Se desposicionó Angelino Garzón. No exactamente por perder su candidatura a la secretaría de la OIT; ni ser ambiguo frente a la posibilidad de ser candidato presidencial del Uribismo en contra de su actual gobierno; ni tampoco por su desafortunada y terrible alegoría de los zarrapastrosos que vuelan en clase económica. No.
Se desvirtuó por no tener, desde el inicio de su mandato, un plan concreto de lo que quería lograr como vicepresidente.
En este momento es indiscutible que Garzón llegó al cargo a manejar el día a día. A ver qué ocurría. A mirar en qué tema se podía meter. A opinar sin contexto de aspectos que no hacen parte de sus funciones, ni tampoco de su papel. A ser una rueda suelta en la administración. Sin un plan, sin una agenda, sin propuestas. Lamentable.
Y siendo, como él establece, que esta administración fue escogida también por los votos que Garzón aportó, hay que preguntarse qué esperaban esos electores de la vicepresidencia.
Angelino Garzón debía que ser la cara social de este gobierno. Tenía que enfocar sus esfuerzos a proponer políticas laborales y una estrategia de mejoría de las condiciones de los sindicatos del país. Nadie mejor que él para esa tarea. Pero el propio presidente Juan Manuel Santos ha sonado más social que Garzón. Inesperado.
Su misión, que no decidió aceptar, era trabajar, en llave con el ministerio de Trabajo, de manera incansable para corregir la inestable situación del mercado informal, diseñar estrategias para erradicar la violencia y las amenazas contra los sindicalistas en el país, y en general, emprender acciones sobre su especialidad: los derechos de los trabajadores.
Pero no. Garzón se dedicó a opinar sobre múltiples aspectos, ocasionando problemas internos para la administración de Santos, pasando la mayoría de su mandato por fuera del país; y siendo ambiguo frente al apoyo y compromiso con su presidente.
Antes de aspirar a la dirección de la OIT, Garzón debió luchar por su agenda interna. Por sus propuestas. Sin embargo a la primera oportunidad de librarse de esa responsabilidad salió corriendo a hacer una campaña mal estructurada, que demostró que su discurso no fue convincente en el plano internacional, como tampoco lo es ahora a nivel interno.

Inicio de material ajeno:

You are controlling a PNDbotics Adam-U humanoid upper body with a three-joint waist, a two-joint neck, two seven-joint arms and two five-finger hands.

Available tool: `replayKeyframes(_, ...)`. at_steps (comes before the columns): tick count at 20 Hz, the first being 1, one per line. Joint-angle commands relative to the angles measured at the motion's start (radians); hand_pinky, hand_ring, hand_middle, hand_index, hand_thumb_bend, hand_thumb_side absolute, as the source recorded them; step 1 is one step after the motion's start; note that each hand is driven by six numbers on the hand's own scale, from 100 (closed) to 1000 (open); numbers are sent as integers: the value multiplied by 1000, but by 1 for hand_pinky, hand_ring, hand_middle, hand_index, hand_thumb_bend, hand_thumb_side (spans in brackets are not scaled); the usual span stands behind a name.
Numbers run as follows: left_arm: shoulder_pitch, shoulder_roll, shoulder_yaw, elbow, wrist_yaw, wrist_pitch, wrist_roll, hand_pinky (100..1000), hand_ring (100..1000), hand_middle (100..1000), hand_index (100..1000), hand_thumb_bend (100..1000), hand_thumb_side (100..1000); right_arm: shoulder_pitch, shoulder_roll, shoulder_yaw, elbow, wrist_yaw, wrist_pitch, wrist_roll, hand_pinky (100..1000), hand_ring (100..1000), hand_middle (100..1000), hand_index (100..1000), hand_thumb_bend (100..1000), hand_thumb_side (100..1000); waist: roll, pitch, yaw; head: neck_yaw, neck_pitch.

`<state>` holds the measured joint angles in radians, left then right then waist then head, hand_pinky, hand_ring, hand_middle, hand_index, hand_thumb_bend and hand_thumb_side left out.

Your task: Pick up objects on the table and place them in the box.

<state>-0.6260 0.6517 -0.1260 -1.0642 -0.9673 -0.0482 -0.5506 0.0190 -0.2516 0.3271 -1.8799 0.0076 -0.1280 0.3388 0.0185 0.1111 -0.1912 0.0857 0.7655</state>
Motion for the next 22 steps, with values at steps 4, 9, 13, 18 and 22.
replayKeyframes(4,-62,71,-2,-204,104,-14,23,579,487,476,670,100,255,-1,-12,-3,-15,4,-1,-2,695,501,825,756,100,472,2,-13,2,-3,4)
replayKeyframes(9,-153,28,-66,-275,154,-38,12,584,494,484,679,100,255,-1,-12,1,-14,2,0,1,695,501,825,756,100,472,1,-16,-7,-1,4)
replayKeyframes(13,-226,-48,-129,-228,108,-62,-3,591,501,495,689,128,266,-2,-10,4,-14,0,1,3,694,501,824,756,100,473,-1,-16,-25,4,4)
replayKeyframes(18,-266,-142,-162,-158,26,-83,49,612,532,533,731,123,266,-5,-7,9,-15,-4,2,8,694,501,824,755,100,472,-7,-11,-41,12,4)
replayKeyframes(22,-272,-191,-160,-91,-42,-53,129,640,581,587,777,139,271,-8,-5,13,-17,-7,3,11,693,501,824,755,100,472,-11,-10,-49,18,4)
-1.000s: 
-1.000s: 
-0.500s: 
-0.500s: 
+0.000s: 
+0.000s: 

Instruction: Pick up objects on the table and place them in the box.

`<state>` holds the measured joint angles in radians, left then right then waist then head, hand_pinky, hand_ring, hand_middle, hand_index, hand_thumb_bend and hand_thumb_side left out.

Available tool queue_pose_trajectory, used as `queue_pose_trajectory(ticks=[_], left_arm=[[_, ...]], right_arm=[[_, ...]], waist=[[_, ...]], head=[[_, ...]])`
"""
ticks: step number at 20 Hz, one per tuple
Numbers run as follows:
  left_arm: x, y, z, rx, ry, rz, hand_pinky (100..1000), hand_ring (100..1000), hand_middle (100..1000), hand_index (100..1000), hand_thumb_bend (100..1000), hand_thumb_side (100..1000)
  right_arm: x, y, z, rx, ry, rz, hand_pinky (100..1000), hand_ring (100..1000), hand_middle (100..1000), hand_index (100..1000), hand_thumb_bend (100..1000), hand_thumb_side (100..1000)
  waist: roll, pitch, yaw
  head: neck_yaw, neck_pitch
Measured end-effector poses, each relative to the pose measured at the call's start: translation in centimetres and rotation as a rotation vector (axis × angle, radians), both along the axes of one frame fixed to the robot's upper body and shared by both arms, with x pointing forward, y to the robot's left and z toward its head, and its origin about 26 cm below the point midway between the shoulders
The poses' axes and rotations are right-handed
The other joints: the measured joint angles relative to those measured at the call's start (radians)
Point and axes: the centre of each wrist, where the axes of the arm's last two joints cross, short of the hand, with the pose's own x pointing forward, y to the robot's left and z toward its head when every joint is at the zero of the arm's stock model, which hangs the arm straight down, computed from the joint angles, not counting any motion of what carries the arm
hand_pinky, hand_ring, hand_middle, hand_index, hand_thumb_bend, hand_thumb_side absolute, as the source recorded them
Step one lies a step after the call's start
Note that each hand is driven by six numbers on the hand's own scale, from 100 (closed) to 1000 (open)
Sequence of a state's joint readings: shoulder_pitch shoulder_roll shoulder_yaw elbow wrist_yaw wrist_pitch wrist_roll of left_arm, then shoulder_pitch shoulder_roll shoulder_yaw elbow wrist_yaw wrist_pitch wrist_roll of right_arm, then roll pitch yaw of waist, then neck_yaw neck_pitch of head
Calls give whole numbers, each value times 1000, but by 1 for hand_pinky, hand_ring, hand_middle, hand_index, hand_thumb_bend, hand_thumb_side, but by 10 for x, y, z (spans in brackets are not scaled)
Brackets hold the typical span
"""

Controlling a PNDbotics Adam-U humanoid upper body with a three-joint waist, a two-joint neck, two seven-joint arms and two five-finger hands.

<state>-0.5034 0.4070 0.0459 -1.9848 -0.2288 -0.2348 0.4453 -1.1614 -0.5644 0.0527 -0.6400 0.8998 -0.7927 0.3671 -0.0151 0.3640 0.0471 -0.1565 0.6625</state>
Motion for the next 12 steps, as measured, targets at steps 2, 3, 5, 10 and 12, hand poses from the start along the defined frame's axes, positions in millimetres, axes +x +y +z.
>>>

Los mayores obstáculos a su candidatura los puso el mismo Garzón, con declaraciones como que veía posible desempeñarse al mismo tiempo como vicepresidente y secretario de la OIT, evidenciando un desconocimiento aterrador no solo de la Constitución colombiana, sino también de los reglamentos de la organización que esperaba dirigir. Una pérdida de tiempo.
Garzón dilapidó una oportunidad de trabajar y proponer una agenda importante en cuanto a los derechos de los trabajadores en el país. Ahora, desgastado su capital político, está difícil que retome este tema que descuidó por intentar conseguir una aspiración que, ahora es obvio, fue irreal desde el principio. No era posible tener en la dirección de la OIT a un representante de uno de los países con mayores muertes sindicales y más altos índices de violaciones a los derechos de los trabajadores.
A Garzón se le nota su frustración. Y al país también se le siente lo mismo frente a él. Lo preocupante es que con todo eso, de paso, Garzón demostró, sin quererlo, la irrelevancia estructural que tiene el cargo de la vicepresidencia.
El gobierno de Santos gobernará sin vicepresidente simbólicamente. Con alguien sentado en la silla, sin ninguna función o papel fundamental. Y lo peor, es que nada va a pasar.
Lo que esto señala, de manera práctica, es que ese cargo es importante si el funcionario que lo ocupa tiene la capacidad y el interés de hacer cambios en sectores estratégicos. Pero si carece de eso o, en el caso de Garzón, se gastó ese capital político en otros temas, la vicepresidencia es completamente irrelevante. Ni quita, ni pone.